**SUPPLIED RECORDS**
# # # # # # #

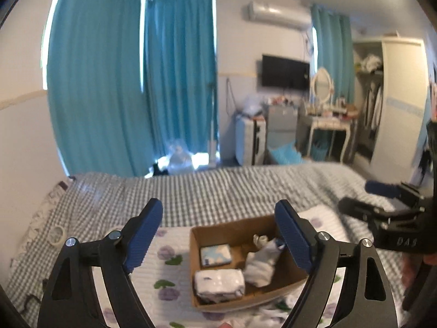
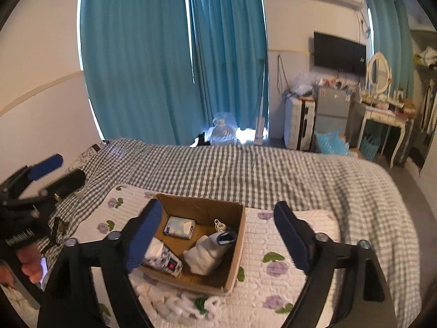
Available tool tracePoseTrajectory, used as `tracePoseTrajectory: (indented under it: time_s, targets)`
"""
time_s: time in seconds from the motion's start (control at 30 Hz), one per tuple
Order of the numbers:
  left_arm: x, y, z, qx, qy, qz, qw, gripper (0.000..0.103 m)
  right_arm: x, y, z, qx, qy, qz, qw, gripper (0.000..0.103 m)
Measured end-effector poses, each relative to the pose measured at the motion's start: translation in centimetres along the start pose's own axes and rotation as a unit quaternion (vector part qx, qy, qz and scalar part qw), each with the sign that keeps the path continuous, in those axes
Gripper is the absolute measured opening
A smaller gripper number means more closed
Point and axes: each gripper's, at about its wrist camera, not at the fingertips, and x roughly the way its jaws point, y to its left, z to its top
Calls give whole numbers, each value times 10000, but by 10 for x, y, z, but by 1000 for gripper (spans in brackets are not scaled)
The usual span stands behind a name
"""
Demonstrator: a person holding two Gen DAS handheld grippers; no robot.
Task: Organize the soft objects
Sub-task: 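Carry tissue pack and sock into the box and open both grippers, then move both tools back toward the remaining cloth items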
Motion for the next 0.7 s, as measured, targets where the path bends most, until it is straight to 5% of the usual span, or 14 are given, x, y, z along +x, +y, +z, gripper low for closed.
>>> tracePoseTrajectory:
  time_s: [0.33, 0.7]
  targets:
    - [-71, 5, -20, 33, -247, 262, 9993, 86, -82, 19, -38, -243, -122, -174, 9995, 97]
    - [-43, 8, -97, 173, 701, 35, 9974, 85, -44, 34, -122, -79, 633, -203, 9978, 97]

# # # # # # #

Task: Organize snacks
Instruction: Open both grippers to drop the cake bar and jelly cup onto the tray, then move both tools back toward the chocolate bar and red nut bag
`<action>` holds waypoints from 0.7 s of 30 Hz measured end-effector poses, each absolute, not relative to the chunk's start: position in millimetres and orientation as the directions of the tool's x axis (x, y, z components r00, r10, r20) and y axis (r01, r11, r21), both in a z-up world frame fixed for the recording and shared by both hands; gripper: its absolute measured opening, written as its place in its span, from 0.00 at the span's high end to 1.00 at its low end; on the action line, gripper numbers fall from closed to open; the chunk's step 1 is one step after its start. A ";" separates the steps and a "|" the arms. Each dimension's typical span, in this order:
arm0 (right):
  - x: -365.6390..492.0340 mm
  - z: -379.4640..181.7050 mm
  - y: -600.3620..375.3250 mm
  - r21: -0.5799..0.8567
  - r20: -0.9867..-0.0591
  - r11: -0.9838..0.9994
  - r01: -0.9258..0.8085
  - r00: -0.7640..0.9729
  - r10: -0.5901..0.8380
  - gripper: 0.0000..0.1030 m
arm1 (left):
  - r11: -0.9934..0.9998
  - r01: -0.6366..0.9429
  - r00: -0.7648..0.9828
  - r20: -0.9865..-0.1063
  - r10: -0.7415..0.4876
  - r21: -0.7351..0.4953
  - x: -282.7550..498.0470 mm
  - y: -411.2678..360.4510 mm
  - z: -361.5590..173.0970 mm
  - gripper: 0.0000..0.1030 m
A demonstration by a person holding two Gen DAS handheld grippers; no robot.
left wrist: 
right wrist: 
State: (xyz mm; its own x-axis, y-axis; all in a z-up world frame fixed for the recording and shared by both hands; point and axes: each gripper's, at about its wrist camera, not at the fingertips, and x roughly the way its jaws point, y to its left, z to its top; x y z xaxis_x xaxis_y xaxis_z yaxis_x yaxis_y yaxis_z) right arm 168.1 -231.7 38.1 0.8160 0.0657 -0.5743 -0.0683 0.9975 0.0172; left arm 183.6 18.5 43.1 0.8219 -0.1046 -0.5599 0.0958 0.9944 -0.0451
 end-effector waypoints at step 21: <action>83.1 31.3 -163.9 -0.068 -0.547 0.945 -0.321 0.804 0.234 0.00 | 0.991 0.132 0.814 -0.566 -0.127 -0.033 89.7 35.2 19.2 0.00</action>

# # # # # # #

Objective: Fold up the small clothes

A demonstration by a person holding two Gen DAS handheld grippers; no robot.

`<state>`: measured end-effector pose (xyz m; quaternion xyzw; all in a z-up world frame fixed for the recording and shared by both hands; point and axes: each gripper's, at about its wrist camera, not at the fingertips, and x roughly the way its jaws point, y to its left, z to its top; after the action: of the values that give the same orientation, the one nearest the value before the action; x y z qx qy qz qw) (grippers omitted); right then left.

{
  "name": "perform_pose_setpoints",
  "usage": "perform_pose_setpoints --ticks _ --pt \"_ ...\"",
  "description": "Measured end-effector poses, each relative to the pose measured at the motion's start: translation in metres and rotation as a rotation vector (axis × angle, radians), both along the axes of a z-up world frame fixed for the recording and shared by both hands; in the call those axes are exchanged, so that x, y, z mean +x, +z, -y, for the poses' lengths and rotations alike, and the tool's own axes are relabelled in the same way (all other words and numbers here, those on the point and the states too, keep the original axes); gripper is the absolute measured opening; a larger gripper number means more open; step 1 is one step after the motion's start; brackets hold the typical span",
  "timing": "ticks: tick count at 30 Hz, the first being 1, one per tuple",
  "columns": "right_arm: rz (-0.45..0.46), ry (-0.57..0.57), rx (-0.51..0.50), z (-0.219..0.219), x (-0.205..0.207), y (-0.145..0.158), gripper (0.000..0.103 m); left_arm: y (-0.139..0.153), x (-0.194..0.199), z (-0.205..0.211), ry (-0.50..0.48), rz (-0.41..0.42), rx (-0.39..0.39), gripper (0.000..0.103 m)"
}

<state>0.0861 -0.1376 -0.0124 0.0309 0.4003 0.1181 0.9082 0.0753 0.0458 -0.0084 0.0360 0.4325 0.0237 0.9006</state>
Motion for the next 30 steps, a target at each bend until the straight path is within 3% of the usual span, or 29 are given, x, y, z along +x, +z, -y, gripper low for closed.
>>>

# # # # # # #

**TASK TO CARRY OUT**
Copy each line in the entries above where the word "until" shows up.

**ANSWER**
Motion for the next 0.7 s, as measured, targets where the path bends most, until it is straight to 5% of the usual span, or 14 are given, x, y, z along +x, +y, +z, gripper low for closed.
Motion for the next 30 steps, a target at each bend until the straight path is within 3% of the usual span, or 29 are given, x, y, z along +x, +z, -y, gripper low for closed.

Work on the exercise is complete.